■ REQUIREMENT:
Only some lines are wanted. Transcribe, exactly, the lines below from the line with "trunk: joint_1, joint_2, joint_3" up to and including the line with "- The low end".

■ SOURCE MATERIAL:
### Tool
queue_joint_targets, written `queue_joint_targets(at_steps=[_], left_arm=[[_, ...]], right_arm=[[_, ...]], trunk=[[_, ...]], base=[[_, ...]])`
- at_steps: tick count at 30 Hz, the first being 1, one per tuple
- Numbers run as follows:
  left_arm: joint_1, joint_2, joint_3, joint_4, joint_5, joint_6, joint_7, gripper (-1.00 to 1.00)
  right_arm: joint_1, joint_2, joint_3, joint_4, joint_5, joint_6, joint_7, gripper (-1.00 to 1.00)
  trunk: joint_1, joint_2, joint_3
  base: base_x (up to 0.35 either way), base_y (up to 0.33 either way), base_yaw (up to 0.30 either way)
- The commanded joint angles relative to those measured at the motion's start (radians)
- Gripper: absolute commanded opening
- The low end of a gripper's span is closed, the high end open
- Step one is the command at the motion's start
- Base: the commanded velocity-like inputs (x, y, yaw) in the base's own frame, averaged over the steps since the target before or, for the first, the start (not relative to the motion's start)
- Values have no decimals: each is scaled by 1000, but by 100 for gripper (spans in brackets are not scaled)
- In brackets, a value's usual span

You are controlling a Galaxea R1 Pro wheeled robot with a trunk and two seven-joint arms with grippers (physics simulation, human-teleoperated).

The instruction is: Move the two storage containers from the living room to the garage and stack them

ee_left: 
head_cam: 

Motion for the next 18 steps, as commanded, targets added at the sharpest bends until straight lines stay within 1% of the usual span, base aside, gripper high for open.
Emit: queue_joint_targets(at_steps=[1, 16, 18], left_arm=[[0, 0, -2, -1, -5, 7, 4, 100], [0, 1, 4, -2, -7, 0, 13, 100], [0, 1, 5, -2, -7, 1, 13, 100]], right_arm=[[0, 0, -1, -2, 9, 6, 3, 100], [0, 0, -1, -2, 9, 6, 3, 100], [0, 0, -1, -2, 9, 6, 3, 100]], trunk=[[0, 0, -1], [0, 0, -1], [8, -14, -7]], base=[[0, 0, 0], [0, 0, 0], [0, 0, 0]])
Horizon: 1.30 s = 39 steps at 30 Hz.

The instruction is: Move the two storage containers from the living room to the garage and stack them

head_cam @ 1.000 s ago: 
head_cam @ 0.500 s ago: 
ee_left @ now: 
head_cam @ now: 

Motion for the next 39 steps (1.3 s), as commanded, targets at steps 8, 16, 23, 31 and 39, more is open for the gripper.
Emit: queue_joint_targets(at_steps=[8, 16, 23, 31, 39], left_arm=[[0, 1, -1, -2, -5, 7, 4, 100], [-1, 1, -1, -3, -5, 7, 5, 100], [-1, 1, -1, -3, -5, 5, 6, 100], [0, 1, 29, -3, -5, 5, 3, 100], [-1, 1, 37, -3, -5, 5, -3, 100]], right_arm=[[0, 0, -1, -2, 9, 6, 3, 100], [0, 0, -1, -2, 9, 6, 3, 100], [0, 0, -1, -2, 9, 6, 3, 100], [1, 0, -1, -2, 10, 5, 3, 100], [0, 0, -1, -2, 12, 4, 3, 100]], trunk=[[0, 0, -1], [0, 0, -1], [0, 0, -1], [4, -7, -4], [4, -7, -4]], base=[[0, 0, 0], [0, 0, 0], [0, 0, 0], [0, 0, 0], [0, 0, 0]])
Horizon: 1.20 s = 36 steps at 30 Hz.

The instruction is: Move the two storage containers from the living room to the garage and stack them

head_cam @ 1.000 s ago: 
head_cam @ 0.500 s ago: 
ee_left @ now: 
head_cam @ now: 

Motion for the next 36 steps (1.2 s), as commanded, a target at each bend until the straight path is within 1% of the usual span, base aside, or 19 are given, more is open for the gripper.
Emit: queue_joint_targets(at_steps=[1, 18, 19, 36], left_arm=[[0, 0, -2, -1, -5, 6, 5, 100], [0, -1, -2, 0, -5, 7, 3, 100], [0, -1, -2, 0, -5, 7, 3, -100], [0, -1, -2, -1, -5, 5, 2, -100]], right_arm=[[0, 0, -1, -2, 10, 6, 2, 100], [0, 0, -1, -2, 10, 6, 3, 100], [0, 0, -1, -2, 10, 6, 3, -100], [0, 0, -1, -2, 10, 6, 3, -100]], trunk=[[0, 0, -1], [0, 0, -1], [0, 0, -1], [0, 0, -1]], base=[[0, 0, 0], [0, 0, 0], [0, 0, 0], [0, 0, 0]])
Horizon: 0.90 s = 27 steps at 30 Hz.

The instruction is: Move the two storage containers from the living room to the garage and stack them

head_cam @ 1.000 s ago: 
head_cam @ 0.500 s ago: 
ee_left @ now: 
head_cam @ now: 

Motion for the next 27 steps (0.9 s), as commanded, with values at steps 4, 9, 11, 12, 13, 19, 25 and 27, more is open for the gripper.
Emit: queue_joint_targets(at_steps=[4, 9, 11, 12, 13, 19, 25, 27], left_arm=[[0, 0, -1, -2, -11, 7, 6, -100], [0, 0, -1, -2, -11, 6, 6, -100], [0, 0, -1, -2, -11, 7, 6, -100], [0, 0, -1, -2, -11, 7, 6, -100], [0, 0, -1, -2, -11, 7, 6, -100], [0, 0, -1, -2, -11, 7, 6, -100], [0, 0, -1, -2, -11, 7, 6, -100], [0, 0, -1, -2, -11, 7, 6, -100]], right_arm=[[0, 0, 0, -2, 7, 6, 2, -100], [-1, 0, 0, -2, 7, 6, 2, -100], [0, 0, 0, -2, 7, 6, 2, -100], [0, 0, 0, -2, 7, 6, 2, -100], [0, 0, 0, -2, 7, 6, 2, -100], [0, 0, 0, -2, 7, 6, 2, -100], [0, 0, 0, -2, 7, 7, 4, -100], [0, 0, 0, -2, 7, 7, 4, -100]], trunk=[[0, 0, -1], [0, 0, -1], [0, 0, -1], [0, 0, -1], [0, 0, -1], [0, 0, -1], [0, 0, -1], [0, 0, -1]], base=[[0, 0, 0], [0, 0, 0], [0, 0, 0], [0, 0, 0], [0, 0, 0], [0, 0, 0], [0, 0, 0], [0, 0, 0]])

■ ANSWER TO THIS TASK:
  trunk: joint_1, joint_2, joint_3
  base: base_x (up to 0.35 either way), base_y (up to 0.33 either way), base_yaw (up to 0.30 either way)
- The commanded joint angles relative to those measured at the motion's start (radians)
- Gripper: absolute commanded opening
- The low end of a gripper's span is closed, the high end open

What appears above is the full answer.